When entering into agreements involving tangible long-lived assets, an asset retirement obligation can arise in the form of a legal obligation to retire the asset(s) at a certain date. In the alternative/renewable energy industry, these frequently present themselves in leases for property on which equipment (i.e., solar panels) is placed. In the leases there may be a requirement, for example, that at the conclusion of the lease, the lessee remove the equipment and return to the property to its original condition.

When an asset retirement obligation is present in a contract, a company should record the liability when it has been incurred (usually in the same period the asset is installed or placed in service) and can be reasonably estimated. The fair value of the liability, typically calculated using a present value technique, is recorded along with a corresponding increase to the basis of the asset to be retired. Subsequent to the initial recognition, the liability is accreted annually up to its future value, and the asset, including the increase for the asset retirement obligation, is depreciated over its useful life.

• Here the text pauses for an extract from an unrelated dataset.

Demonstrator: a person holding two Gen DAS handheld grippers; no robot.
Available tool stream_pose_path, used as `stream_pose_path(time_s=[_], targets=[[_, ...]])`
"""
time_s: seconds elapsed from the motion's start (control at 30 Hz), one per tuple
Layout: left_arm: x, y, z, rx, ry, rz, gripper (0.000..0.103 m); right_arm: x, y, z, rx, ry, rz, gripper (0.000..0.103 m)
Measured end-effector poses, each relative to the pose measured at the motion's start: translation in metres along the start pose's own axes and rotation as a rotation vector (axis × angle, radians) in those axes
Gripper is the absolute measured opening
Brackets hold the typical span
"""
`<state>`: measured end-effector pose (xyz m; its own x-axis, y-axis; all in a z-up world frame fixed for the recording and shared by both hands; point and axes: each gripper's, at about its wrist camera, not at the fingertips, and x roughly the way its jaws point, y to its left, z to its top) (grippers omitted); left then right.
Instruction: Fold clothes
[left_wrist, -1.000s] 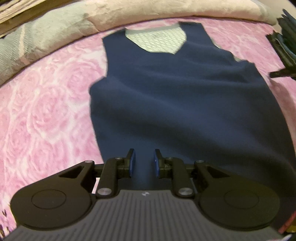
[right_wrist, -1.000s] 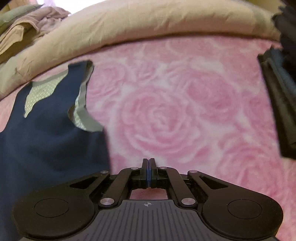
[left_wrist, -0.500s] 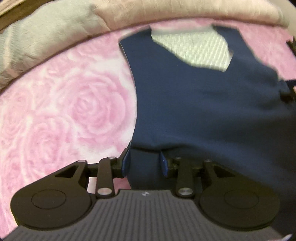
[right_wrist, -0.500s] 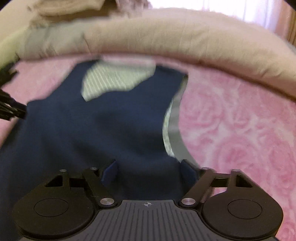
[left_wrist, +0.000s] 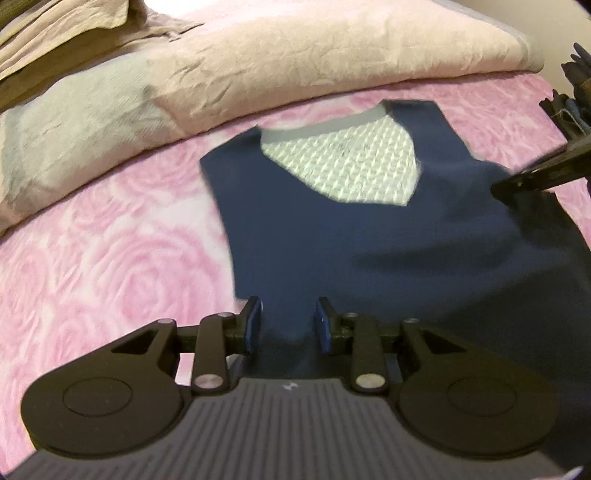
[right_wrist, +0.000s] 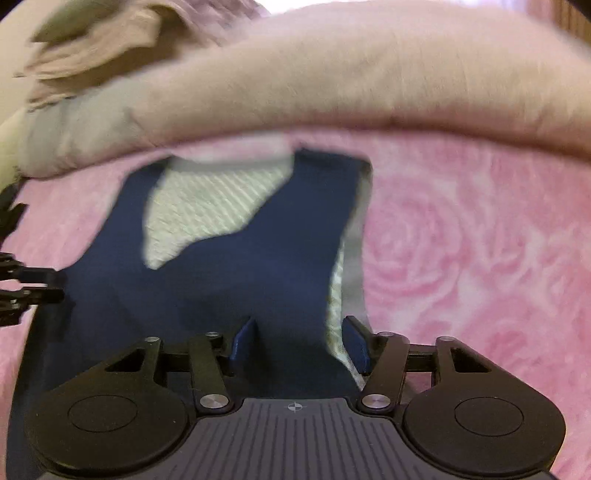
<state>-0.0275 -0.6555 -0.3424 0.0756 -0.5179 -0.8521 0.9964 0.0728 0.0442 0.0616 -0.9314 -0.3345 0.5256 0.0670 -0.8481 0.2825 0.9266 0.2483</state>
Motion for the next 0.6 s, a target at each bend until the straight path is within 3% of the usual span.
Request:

As a company gets closer to the date the obligation is realized, the estimate of the obligation will most likely become more accurate. When revisions to the estimate are determined, the liability should be adjusted in that period.

It is important to note that this accounting does not have any income tax implications, including any potential increase to the investment tax credit (ITC).

These obligations are estimates and should be developed by your management through collaboration with companies or individuals that have performed similar projects and have insight as to the expected cost. While this is an estimate and not a perfect science, it is important information to share with investors and work into cash flow models for the project, as the cost of removing such equipment can be significant. 

Recording the liability on the balance sheet is a good reminder of the approximate cash outflow that will take place in the final year of the lease. If you have any questions or would like to discuss with us, contact a member of the renewable energy team. We’re here to help.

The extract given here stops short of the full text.